_WHAT IS BEING ASKED_:
Filter the entries below, keeping only lines with the word "enclosure".

[Recorded data]
● ● ●
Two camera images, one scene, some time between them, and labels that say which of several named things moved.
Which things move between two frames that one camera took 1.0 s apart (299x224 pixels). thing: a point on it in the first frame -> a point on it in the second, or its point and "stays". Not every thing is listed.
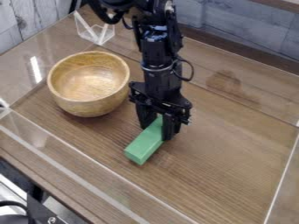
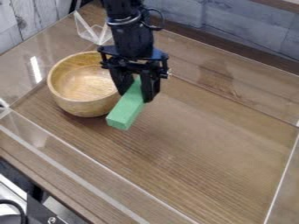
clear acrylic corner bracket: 98,33 stays
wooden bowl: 89,83 stays
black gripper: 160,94 -> 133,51
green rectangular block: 152,141 -> 125,115
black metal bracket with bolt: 39,213 stays
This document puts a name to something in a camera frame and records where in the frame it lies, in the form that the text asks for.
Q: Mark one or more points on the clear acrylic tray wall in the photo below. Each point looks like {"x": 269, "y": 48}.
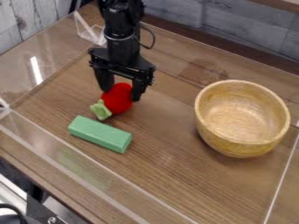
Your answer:
{"x": 170, "y": 179}

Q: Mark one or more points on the wooden bowl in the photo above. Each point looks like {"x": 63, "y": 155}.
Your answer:
{"x": 242, "y": 118}

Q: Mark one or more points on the clear acrylic corner bracket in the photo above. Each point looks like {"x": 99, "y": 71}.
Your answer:
{"x": 91, "y": 33}

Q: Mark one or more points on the green rectangular block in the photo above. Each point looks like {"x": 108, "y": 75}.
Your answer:
{"x": 100, "y": 134}

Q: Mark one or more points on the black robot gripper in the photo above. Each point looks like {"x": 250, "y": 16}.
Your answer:
{"x": 139, "y": 71}

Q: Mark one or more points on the black table clamp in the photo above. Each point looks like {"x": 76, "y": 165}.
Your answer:
{"x": 38, "y": 214}

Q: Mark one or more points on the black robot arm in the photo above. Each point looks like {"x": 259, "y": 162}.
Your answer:
{"x": 121, "y": 58}

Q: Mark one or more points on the red plush strawberry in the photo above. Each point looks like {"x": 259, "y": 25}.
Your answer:
{"x": 114, "y": 102}

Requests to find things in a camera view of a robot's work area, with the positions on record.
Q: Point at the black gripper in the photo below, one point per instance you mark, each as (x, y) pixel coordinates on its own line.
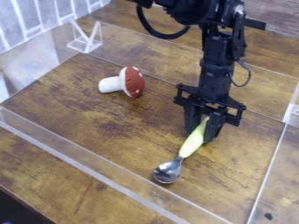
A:
(212, 91)

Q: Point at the green handled metal spoon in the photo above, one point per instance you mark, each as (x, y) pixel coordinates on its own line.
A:
(168, 171)

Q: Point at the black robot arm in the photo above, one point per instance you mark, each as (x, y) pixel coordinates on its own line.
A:
(221, 20)

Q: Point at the red white mushroom toy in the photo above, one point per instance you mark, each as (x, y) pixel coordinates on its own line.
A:
(129, 81)

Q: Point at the clear acrylic triangle bracket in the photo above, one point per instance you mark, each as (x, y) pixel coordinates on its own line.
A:
(85, 43)

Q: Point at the clear acrylic enclosure wall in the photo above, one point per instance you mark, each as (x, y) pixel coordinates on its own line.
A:
(116, 137)

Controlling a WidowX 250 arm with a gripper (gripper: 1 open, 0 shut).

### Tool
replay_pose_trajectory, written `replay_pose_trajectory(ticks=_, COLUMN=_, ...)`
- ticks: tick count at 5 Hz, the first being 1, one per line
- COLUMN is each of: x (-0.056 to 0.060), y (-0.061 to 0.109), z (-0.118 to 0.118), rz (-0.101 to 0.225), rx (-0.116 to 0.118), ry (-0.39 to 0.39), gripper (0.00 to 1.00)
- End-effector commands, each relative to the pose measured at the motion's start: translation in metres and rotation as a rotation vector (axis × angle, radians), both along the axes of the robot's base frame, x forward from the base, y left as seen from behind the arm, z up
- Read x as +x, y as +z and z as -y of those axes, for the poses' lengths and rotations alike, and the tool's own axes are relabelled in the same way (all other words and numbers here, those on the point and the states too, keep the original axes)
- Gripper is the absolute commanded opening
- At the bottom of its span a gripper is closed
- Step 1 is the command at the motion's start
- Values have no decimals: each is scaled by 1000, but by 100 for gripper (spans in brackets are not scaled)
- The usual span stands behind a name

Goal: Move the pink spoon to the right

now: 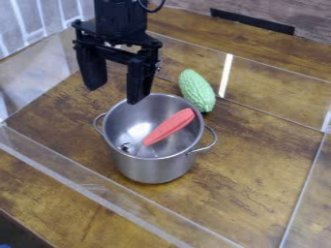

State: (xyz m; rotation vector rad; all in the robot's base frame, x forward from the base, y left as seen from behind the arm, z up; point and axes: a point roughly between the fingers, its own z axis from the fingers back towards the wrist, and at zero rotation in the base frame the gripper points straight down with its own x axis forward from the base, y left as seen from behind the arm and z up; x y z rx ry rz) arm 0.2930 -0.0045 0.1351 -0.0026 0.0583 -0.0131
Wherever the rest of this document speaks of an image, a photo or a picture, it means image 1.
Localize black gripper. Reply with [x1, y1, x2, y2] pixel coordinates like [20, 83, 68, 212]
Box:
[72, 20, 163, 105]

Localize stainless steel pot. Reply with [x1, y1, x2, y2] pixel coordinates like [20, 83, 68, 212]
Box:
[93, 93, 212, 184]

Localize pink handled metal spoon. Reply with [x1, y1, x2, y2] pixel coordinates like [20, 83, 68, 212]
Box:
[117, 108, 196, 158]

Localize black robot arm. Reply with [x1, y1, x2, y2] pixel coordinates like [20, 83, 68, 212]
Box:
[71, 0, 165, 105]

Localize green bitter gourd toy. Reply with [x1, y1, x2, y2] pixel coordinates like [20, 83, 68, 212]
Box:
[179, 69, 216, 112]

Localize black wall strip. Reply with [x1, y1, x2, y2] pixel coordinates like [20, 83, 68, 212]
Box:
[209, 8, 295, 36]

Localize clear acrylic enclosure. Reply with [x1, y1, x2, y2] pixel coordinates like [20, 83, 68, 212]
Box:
● ● ●
_RESULT FOR THIS EXERCISE_:
Q: Point at the clear acrylic enclosure wall in the photo above, one point per instance you mark, each as (x, y) pixel coordinates on its own line.
Localize clear acrylic enclosure. Reply with [x1, y1, x2, y2] pixel coordinates like [20, 83, 68, 212]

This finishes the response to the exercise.